Place args for all gather/reduce on devices before the op to avoid CSE and excessive copying (#171)

sogartar · web-flow · commit be1633805dcf · 2024-09-06T15:53:47.000Z
We are encoding the device/shard information in the
flow.tensor.transfer/transfer_to_logical_device
operation. Then if we do an all-gather or an all-reduce, CSE is happy to
collapse the expressions into one. This would result in the
all-gather/all-reduce being performed on one device and then the result
is copied to the rest.
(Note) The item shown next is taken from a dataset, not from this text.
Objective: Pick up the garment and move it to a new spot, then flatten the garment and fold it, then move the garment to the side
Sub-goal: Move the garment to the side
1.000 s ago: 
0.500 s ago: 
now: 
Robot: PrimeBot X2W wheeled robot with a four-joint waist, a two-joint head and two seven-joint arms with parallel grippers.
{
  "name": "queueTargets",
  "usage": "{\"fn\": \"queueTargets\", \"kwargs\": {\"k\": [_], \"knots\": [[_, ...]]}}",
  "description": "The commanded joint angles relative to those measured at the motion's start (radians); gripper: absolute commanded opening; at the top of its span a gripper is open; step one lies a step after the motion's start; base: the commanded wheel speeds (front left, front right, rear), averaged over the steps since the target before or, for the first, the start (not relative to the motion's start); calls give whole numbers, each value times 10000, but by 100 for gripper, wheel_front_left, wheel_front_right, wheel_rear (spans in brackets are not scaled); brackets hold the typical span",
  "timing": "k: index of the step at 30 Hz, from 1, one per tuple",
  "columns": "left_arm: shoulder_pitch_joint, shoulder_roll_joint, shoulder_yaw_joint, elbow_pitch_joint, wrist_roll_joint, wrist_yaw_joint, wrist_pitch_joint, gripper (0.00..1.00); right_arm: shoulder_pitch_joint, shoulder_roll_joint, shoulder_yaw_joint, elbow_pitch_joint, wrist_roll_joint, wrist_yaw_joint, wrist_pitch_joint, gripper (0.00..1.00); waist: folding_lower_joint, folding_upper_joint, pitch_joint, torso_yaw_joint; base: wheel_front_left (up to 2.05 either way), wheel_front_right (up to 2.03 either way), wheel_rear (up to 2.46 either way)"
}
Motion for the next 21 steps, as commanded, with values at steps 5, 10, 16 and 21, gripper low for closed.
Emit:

We want each device to do the
all-gather/all-reduce.

There is no easy way to test the desired effect, but at least we test
for correctness on the PyTorch level.

This change adds the all_reduce op that is currently not used anywhere.
Here is expanded the elementwise op to support a variable number of
tensor arguments.
diff --git a/sharktank/sharktank/ops/_registry.py b/sharktank/sharktank/ops/_registry.py
@@ -18,6 +18,7 @@
 
 __all__ = [
     "AllOfExprs",
+    "AllOfExprsVariadic",
     "AllOfType",
     "AnyOfType",
     "IsOfType",
@@ -65,7 +66,8 @@ def __call__(self, *args: type) -> bool:
 
 
 class AllOfExprs(BoolTypeExpr):
-    """Returns True if all types match their respective boolean type expression.
+    """Returns True if all type arguments match their respective boolean type
+    expression.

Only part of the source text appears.